Sigh. I thought my responses have been pretty clear, but ongoing commentary seems to be muddling the issue. Unequivocally: runit will not manage processes that fork away from their parents. Period. Its design REQUIRES that the run script that defines a service NOT return, or runit will just keep restarting the service.

My speculative workaround is effectively crafting a separate, single-purpose process manager IN SHELL to do a task that runit will not. It would be a terrible hack and, as I indicated before, an unprecedented one. We would never ship such a solution as a standard system service. Providing an example service that does not live among standard, supported services requires clearing a slightly lower bar, although I think it unlikely that a proposal of this nature would clear that bar. I DO NOT RECOMMEND FOLLOWING THIS APPROACH and already regret bringing it up.

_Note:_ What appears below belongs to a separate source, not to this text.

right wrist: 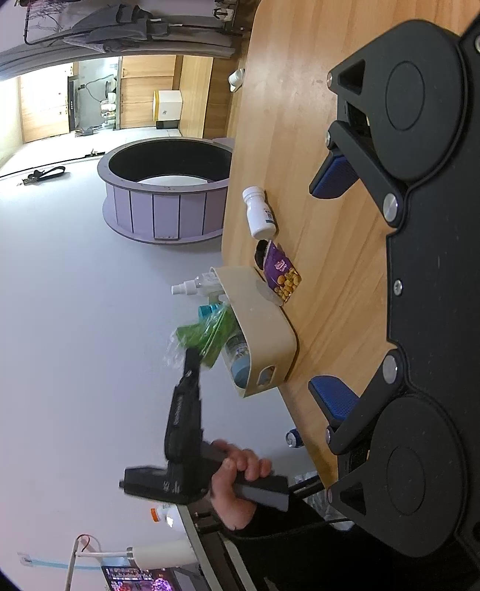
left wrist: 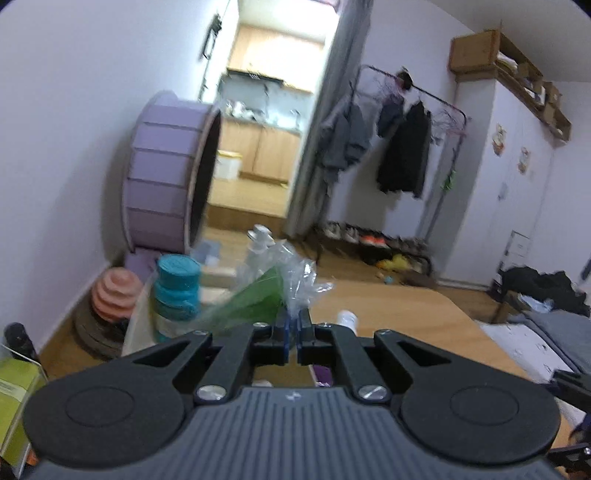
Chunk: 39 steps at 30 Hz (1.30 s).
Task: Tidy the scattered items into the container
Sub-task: 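Carry the swab bag with the left tool into the basket and release, then reach the left tool to the lying white pill bottle and close on it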
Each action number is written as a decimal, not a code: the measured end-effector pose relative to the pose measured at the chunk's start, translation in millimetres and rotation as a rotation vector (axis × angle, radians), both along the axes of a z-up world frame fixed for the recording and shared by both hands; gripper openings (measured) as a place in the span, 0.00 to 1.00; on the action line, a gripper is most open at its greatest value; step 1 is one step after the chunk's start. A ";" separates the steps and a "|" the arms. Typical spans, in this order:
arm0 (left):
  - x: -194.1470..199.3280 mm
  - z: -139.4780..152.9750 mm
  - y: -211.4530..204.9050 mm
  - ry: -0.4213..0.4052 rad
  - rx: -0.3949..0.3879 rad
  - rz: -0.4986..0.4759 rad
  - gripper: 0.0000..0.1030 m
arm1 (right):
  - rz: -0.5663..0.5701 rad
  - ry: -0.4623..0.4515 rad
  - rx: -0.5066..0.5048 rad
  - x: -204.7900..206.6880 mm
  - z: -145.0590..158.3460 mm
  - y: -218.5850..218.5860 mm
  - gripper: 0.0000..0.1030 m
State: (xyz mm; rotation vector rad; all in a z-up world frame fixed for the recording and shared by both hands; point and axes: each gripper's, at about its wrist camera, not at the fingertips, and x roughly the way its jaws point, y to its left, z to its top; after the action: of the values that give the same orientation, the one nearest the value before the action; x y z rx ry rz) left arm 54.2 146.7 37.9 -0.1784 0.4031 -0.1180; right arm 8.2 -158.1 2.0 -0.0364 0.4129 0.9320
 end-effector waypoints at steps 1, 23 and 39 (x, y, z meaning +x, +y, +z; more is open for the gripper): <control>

@ahesford I totally accept and understand your recent decision to close void-linux/void-packages#45522 as not a bug in Void. I was not inclined to speak on Void's behalf about runit here on the TigerVNC issues page, so I invited you and @classabbyamp to state the official answer of Void to the question @CendioOssman recently posed about runit:

Does runit have no support at all for forking services? Or is it just very difficult or annoying to handle them?

Best regards

zmudc added a commit to zmudc/void-docs that referenced this issue Oct 4, 2023
The fact that runit requires services to run in the foreground was mentioned by a Void member, @ahesford, but clear statement of this requirement is lacking in the appropriate section of the handbook.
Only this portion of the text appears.